How to Treat an Image as a Vector for Machine Learning

Youtube Video Link

Introduction

Often, when media shows a machine learning technique being applied to an image, there’s a diagram that shows an image being sent into some kind of neural network.

“Typical picture of an image going in a neural network [1]”

In those articles, an image like this might give the reader something nice to look at or explain some parts of the neural network the article is focusing on. However, for readers that aren’t familiar with how images are transformed for machine learning, these kinds of images can often lead to confusion. Even many courses aren’t clear on the processing that needs to occur so that images can be used to a train neural network.

"Side by side scenic view and bits [2]" — “Side by side scenic view and bits [2]”

Computers don’t perceive the world in the same way we do. So, a common point of confusion for students just starting out with machine learning is how to bridge the gap between fully colored images and the sequence of numbers that a computer uses. We will focus on explaining this gap in the following sections.

Prerequisites for understanding

To get the most out of this explanation, it’s helpful to have a basic understanding of linear algebra (specifically the terminology surrounding vectors and matrices) and how RGBA encoding works for images.

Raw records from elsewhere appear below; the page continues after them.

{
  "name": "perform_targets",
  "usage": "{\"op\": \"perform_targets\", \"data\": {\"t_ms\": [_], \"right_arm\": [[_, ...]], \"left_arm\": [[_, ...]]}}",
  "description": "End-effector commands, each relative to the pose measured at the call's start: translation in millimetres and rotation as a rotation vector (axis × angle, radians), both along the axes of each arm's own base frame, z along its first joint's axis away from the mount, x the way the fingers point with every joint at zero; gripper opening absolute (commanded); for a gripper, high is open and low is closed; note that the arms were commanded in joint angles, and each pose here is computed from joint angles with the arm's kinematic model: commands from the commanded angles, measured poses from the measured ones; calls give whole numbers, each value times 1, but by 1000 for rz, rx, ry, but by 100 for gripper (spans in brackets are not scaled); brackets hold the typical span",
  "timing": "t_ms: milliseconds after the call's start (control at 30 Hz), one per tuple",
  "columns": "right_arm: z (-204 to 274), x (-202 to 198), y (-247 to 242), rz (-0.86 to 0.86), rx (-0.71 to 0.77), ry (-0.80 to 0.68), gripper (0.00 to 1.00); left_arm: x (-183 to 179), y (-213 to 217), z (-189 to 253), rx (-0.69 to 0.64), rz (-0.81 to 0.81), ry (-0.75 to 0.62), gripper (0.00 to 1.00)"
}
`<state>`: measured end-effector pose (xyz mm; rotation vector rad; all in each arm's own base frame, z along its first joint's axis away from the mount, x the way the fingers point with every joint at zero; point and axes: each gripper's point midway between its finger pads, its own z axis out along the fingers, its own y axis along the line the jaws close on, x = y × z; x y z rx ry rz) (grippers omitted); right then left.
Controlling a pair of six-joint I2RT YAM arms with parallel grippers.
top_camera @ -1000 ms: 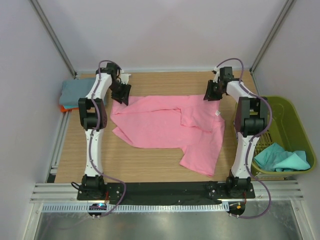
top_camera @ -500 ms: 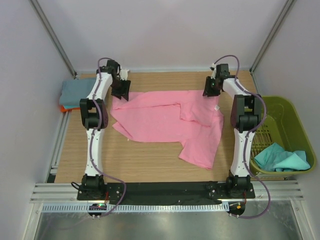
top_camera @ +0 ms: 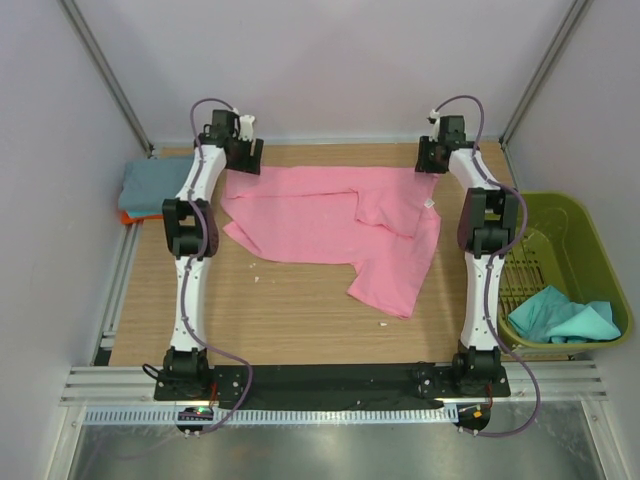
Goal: Fold and stack the t-shirts
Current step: Fold the tshirt
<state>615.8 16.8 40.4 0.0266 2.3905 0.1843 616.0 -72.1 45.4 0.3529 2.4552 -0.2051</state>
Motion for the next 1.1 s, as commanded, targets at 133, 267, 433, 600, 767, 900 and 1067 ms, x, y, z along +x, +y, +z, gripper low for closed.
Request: {"op": "perform_targets", "data": {"t_ms": [133, 267, 433, 600, 767, 900, 1067], "right_arm": [[121, 20, -6, 46, -57, -257, 45], [141, -2, 4, 59, 0, -249, 46], [115, -33, 27, 68, 115, -146, 46], [85, -42, 34, 51, 164, -60, 46], [64, -47, 33, 36, 171, -12, 46], [46, -49, 28, 31, 141, 20, 46], [16, -50, 25, 17, 124, 73, 47]], "left_arm": [[16, -13, 154, -38, 3, -323, 76], [-23, -12, 184, -34, -33, -315, 76], [-81, -19, 138, -54, -111, -141, 73], [-138, -37, 88, -166, -167, 128, 60], [-167, -33, 56, -143, -187, 238, 56], [-173, -25, 39, -99, -176, 259, 57], [-178, -20, 30, -80, -167, 290, 58]]}}
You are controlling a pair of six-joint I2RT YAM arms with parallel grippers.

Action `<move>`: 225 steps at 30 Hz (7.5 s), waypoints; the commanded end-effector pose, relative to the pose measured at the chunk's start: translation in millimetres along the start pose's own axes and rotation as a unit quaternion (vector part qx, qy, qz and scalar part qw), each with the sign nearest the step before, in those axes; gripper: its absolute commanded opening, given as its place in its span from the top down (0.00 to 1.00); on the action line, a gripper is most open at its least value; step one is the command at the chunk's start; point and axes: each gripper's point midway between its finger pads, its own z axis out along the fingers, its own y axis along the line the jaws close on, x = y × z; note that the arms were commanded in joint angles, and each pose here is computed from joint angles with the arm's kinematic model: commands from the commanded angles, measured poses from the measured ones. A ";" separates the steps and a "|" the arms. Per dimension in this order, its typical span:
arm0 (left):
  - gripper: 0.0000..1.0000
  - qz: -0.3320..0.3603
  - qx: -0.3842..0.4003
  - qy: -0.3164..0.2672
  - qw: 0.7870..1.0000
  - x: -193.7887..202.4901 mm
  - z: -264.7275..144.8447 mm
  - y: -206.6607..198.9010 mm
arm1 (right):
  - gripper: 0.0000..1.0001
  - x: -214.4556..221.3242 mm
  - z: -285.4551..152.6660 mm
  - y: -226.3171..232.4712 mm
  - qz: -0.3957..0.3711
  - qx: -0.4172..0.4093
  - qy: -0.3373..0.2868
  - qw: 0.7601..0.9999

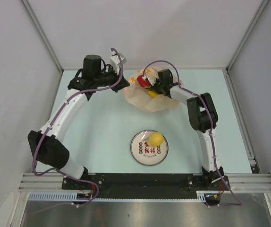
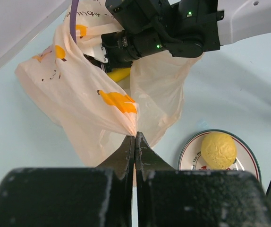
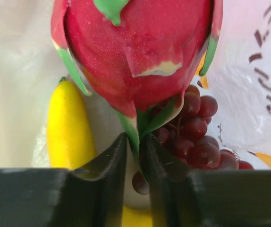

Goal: Take the fake fruits out of the plastic bag
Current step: Take out the fake fruit from the plastic bag, then place the fake fruit on the plate, then take out the fake fruit from the plastic bag.

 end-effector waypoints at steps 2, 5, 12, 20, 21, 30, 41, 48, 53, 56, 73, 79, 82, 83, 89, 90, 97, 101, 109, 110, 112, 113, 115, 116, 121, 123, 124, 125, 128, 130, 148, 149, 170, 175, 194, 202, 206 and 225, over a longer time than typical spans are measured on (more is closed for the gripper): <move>1.00 0.009 0.013 -0.026 1.000 -22.9 0.2 -4.7 | 0.88 -2.3 0.5 -16.6 -0.004 0.020 0.004 1.000; 1.00 0.006 0.013 -0.027 1.000 -24.0 1.1 -4.4 | 0.99 -7.9 -7.3 -15.6 -0.022 0.010 -0.002 1.000; 0.99 -0.016 -0.029 -0.037 0.999 -32.9 13.0 18.6 | 1.00 -60.3 -76.5 -31.5 -0.087 0.035 -0.094 0.991; 1.00 -0.002 -0.063 -0.040 0.997 -50.1 29.1 52.3 | 1.00 -97.5 -149.0 -30.6 -0.197 0.043 -0.177 0.963; 1.00 -0.004 -0.063 -0.030 0.998 -43.6 37.3 58.7 | 1.00 -100.8 -153.9 -30.5 -0.203 0.045 -0.184 0.961; 0.93 0.015 -0.091 -0.029 0.995 -55.2 39.2 80.9 | 1.00 -141.0 -216.6 -42.8 -0.240 0.114 -0.267 0.926; 0.06 0.084 -0.127 -0.130 0.980 -153.8 -39.1 51.3 | 1.00 -186.5 -321.0 -33.3 -0.280 0.161 -0.363 0.874; 0.12 0.101 0.014 -0.168 0.980 -168.5 -74.6 -30.8 | 1.00 -195.5 -371.1 20.8 -0.333 0.124 -0.388 0.851; 0.13 0.061 0.150 -0.159 0.974 -140.2 -100.8 -99.3 | 1.00 -203.0 -408.1 58.4 -0.387 0.119 -0.401 0.821; 0.13 0.019 0.204 -0.146 0.968 -114.9 -109.4 -124.7 | 1.00 -199.0 -419.4 80.1 -0.409 0.103 -0.399 0.814; 0.25 -0.033 0.264 -0.105 0.958 -39.5 -102.8 -156.1 | 1.00 -212.1 -457.6 147.0 -0.454 0.090 -0.418 0.782; 0.37 -0.050 0.273 -0.094 0.956 -27.5 -97.6 -158.0 | 1.00 -214.5 -459.7 151.5 -0.450 0.087 -0.424 0.781; 0.39 -0.064 0.284 -0.097 0.952 -28.5 -96.1 -160.3 | 1.00 -210.2 -453.5 157.8 -0.454 0.072 -0.417 0.784; 0.43 -0.062 0.287 -0.101 0.950 -28.7 -94.1 -160.0 | 1.00 -209.6 -452.7 160.2 -0.454 0.066 -0.418 0.784; 0.94 -0.076 0.288 -0.088 0.951 -13.1 -85.4 -157.2 | 1.00 -206.1 -448.3 166.1 -0.448 0.054 -0.412 0.792; 1.00 -0.076 0.285 -0.088 0.951 -11.1 -85.1 -157.5 | 1.00 -201.2 -443.2 162.8 -0.448 0.058 -0.397 0.799; 1.00 -0.063 0.262 -0.058 0.961 21.0 -70.3 -167.0 | 0.33 -143.0 -408.0 153.5 -0.421 0.019 -0.306 0.854; 1.00 -0.057 0.236 -0.037 0.969 54.3 -54.0 -165.8 | 0.17 -103.4 -412.9 127.9 -0.399 0.027 -0.242 0.884; 1.00 -0.036 0.217 -0.034 0.975 100.1 -19.7 -171.0 | 0.11 -15.2 -409.7 49.8 -0.299 0.088 -0.094 0.946; 1.00 -0.034 0.214 -0.036 0.976 106.2 -16.3 -169.0 | 0.11 -9.4 -409.6 43.4 -0.285 0.096 -0.081 0.950; 1.00 -0.024 0.209 -0.039 0.977 110.7 -11.1 -165.9 | 0.11 -1.0 -410.5 34.7 -0.258 0.109 -0.066 0.958; 1.00 -0.021 0.204 -0.035 0.978 115.1 -8.5 -163.1 | 0.11 4.7 -413.3 29.3 -0.237 0.122 -0.055 0.962; 1.00 -0.002 0.202 -0.030 0.979 120.9 -6.6 -160.5 | 0.11 10.8 -415.3 25.1 -0.218 0.134 -0.041 0.966; 1.00 0.011 0.196 -0.032 0.980 121.3 -5.1 -157.6 | 0.11 12.7 -417.2 25.9 -0.201 0.136 -0.042 0.969; 1.00 0.011 0.186 -0.036 0.982 125.3 2.3 -152.1 | 0.12 31.3 -414.9 32.9 -0.187 0.124 -0.020 0.974; 1.00 0.010 0.172 -0.036 0.984 125.8 8.3 -145.6 | 0.12 38.1 -411.9 33.0 -0.194 0.126 -0.010 0.973; 1.00 0.014 0.165 -0.037 0.985 125.4 10.2 -142.2 | 0.12 39.1 -411.5 32.3 -0.193 0.128 -0.007 0.973; 1.00 0.016 0.161 -0.038 0.986 125.7 11.7 -140.0 | 0.12 39.2 -410.8 31.6 -0.191 0.128 -0.006 0.973; 1.00 0.005 0.164 -0.035 0.986 128.9 14.8 -137.9 | 0.12 40.1 -404.5 30.4 -0.185 0.129 -0.003 0.974; 1.00 -0.004 0.165 -0.028 0.986 134.6 17.7 -137.5 | 0.12 40.3 -399.2 31.4 -0.186 0.128 -0.004 0.974; 0.32 -0.058 0.134 0.000 0.989 119.4 5.9 -134.4 | 0.12 45.5 -380.3 39.4 -0.191 0.123 -0.011 0.974; 0.32 -0.059 0.134 -0.002 0.989 116.1 5.1 -134.2 | 0.12 45.9 -378.8 40.3 -0.191 0.121 -0.011 0.974; 0.21 -0.056 -0.002 -0.054 0.997 20.9 -22.4 -43.9 | 0.19 -36.6 -332.2 -21.3 -0.035 0.181 -0.136 0.974; 0.10 -0.047 -0.039 -0.056 0.997 13.6 -18.1 -24.4 | 0.27 -75.8 -310.0 -25.1 0.041 0.136 -0.180 0.973; 0.05 0.026 -0.209 -0.048 0.976 -1.7 -31.8 34.1 | 0.19 -159.3 -321.7 17.8 0.070 0.100 -0.310 0.943; 0.06 -0.001 -0.092 -0.021 0.996 14.1 1.0 -2.1 | 0.29 -133.4 -277.0 32.1 0.067 0.060 -0.254 0.963; 0.11 0.038 -0.152 0.037 0.987 45.3 13.0 14.7 | 0.35 -95.9 -232.1 40.4 0.067 0.028 -0.190 0.979; 1.00 -0.030 -0.008 0.011 0.999 36.8 43.7 -29.7 | 0.59 138.3 -188.7 72.6 0.061 -0.106 0.178 0.976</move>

However, prior knowledge is not strictly necessary as I will be explaining the basics of both topics as they relate to this article.

A lot of the vocabulary of linear algebra is used in machine learning due to the considerable overlap in the fields, and this article will continue to do the same. This vocabulary will be especially important as we will be discussing how to represent an image as a vector of numbers.

“Image of pretty scenic image with a specific part pointed out to show RGB pixels”

As for encoding, the more you know about how an image can be represented using RGBA, the easier it’s going to be to understand this article. I will still explain the basics necessary for processing an image, it just might take some more time for the {viewer/reader} to develop a proper understanding of the process.

Why convert an image into numbers

Images need to be serialized in some way to be stored on computers. Serialization is the process by which the information about how things should look in the picture, like the colors and the location of those colors, get encoded for the computer to store on a hard drive and then eventually retrieve at some point down the line. If you’re viewing a picture on an electronic screen, that image is already encoded in some way. Different file formats (such as pngs, jpegs, and more) encode images in different ways.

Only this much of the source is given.